Третья подсистема, которая, на мой взгляд, сейчас наиболее динамична и имеет реальные шансы преодолеть постсоветские границы, — это европейский фланг постсоветского пространства — Украина, Белоруссия, Молдавия и европейская часть России, которая, несмотря на разницу потенциалов игроков и зачастую разные стратегические и внешнеполитические траектории, предпочтения, всё больше и больше выходит за пределы постсоветского ареала. Выходит благодаря активной политике Европейского союза по его расширению в период 2004—2007 годов, благодаря европейским устремлениям той же Украины, благодаря неоднозначным, но все‑таки достаточно сильным устремлениям и Российской Федерации к построению институциональных, сложных схем взаимодействия с Европейским союзом, в своем оптимистичном варианте предусматривающих четыре этих общих пространства, которые мы всё никак в правовом поле не определим. Это скорее политические декларации, и в вопросе о зоне свободной торговли с этой точки зрения мы от наших украинских коллег в обрисованных нами самими же амбициях ничем особо и не отличаемся. Всё это формирует размывающийся восточноевропейский фланг этого пространства.
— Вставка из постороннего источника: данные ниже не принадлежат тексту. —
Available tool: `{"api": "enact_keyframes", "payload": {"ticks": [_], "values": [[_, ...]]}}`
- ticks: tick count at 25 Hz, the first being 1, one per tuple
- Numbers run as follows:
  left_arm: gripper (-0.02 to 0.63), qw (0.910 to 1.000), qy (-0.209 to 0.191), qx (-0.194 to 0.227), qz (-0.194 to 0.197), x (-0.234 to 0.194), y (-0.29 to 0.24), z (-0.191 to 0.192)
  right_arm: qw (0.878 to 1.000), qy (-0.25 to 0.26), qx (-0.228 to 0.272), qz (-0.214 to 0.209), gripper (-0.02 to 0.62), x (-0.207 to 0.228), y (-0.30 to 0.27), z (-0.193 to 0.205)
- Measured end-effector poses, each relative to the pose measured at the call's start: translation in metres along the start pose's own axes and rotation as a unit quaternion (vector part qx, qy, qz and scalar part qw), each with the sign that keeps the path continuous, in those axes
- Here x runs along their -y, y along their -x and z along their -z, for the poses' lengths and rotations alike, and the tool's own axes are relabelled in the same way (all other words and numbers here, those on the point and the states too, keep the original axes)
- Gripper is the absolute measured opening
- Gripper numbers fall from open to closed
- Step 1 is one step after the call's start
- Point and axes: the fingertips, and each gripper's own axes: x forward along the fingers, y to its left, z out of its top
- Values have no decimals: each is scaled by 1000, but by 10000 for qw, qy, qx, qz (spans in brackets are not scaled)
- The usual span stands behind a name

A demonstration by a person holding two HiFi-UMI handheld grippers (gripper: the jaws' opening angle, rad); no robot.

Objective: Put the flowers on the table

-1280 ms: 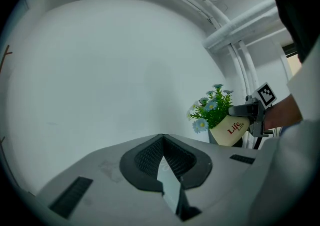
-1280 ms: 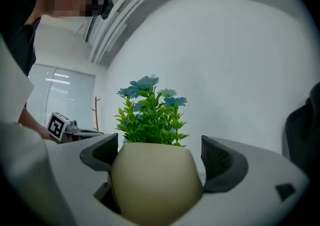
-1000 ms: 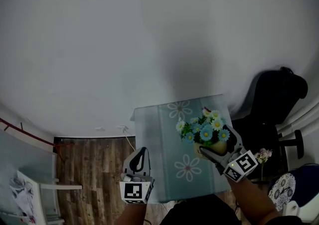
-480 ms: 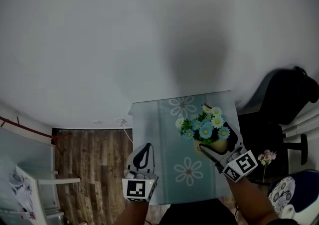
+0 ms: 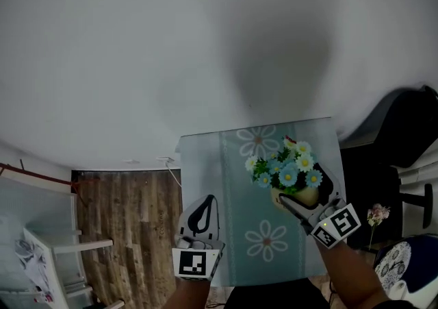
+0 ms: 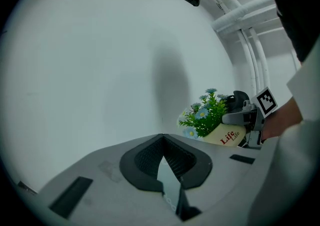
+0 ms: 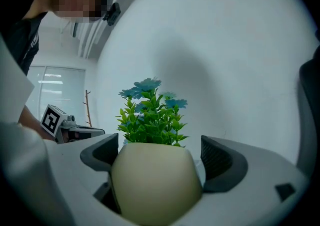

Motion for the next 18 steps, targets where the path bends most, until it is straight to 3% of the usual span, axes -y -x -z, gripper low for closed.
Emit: {"api": "enact_keyframes", "payload": {"ticks": [9, 18], "values": [[5, 9994, 199, -250, -148, -2, -1, 30, 9999, 16, -91, 68, 538, 9, -25, 39], [5, 9985, 311, -400, -197, -1, -3, 59, 9990, 346, -282, -51, 538, 10, -42, 67]]}}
Процессы, которые происходят в соседних странах (особенно отчетливо это показал финансово-экономический кризис), свидетельствуют, что существует обратное движение на Восток, внимание к Востоку в Прибалтике, прежде всего в Латвии, абсолютное внимание к Востоку в Польше, которая пытается вообще формулировать европейскую восточную политику для Евросоюза. Это же движение, может быть, менее заметное в России, но ничуть не менее сильное, наблюдается в Венгрии: руководство этой страны сознательно исходит из теории «ветра с Востока», поворота на Восток, даже заимствуются какие‑то методы организации внутриполитической жизни у их восточных соседей. Как ни парадоксально, это и Румыния, чья внешнеполитическая динамика прирастает в основном в восточном направлении (я имею в виду взаимодействие страны с Молдавией и попытки влиять на ситуацию в Приднестровье). Это, на мой взгляд, общий контекст.
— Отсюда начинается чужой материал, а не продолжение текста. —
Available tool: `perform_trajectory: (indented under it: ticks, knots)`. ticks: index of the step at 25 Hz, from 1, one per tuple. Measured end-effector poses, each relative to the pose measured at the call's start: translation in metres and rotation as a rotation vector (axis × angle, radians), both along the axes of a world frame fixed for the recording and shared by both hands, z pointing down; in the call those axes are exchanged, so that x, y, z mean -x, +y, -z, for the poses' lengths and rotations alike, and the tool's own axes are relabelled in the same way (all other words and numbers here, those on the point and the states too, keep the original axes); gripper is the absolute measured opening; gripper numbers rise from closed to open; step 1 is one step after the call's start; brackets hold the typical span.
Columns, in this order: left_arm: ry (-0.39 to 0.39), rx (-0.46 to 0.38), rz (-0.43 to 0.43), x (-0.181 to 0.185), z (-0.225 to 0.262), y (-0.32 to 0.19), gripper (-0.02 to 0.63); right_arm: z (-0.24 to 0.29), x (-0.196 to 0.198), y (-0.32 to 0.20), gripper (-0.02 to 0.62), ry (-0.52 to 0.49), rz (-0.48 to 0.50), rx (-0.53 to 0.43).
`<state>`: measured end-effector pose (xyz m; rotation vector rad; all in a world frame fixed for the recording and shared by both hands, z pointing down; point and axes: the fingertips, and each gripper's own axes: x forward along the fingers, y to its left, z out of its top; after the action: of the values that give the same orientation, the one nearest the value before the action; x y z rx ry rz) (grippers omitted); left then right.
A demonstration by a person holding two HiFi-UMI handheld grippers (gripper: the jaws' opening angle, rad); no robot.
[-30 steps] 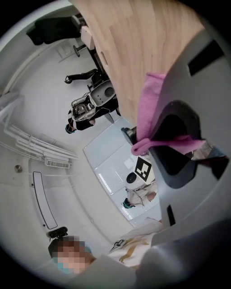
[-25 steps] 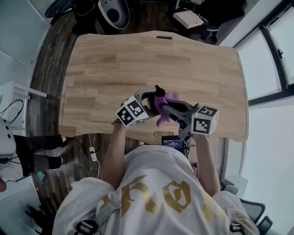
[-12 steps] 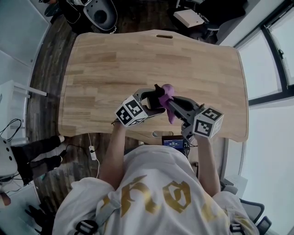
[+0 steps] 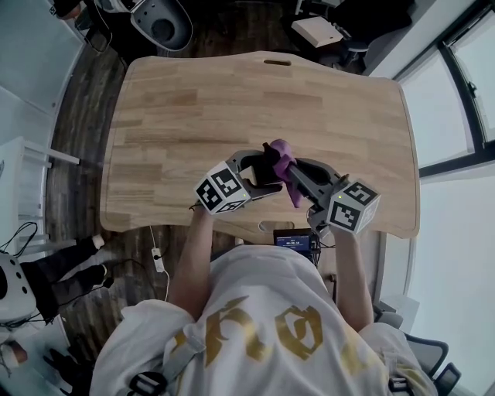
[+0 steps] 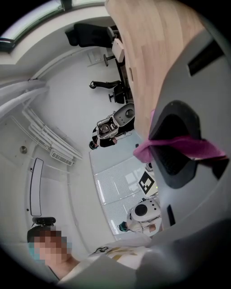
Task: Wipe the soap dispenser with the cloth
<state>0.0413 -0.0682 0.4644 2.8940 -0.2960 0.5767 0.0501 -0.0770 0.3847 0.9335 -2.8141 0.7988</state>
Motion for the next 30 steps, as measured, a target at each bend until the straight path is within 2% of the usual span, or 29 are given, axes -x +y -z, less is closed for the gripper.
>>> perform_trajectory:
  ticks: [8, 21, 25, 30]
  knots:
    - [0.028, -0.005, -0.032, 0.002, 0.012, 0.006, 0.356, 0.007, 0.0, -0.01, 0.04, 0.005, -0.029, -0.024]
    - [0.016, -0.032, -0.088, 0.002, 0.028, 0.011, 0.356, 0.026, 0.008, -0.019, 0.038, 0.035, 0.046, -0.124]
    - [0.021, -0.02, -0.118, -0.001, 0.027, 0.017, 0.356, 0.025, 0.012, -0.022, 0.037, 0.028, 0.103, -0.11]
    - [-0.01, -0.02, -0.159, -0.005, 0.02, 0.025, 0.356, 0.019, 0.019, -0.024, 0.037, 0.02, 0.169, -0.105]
Российско-ориентированные форматы многостороннего взаимодействия… Я специально говорю мягко — многостороннего взаимодействия, не интеграции, потому что в строгом смысле интеграция у нас есть в Таможенном союзе (будем надеяться, предвестнике Евразийского союза) и в Союзном государстве (Россия и Белоруссия), но там скорее унаследованная интеграция, если хотите, унаследованная близость из прошлого десятилетия, из советских времен. Поэтому будем говорить о российско-ориентированных многосторонних институтах взаимодействия на постсоветском пространстве. Эти институты — при том, что они полезные, нужные, играют позитивную роль для российской внешней политики, — наверное, не всегда учитывают стратегические реалии. Это неучет, если хотите, сознательный. На саммитах СНГ, на встречах глав правительств, министров иностранных дел вы никогда не услышите констатации того, о чем мы привыкли говорить: что Центральная Азия оформилась и идет своим, очень часто отдельным от остальных стран СНГ, путем; что Украина придумала себе европейский вектор и с большей или меньшей настойчивостью ему следует, несмотря на то что там уже четвертый президент со своей внутренней и внешней политикой, акцентами, а европейский вектор там по‑прежнему столь же силен; они, может быть, не самым правильным образом организуют внутриполитическую жизнь, но тем не менее этот вектор прослеживается.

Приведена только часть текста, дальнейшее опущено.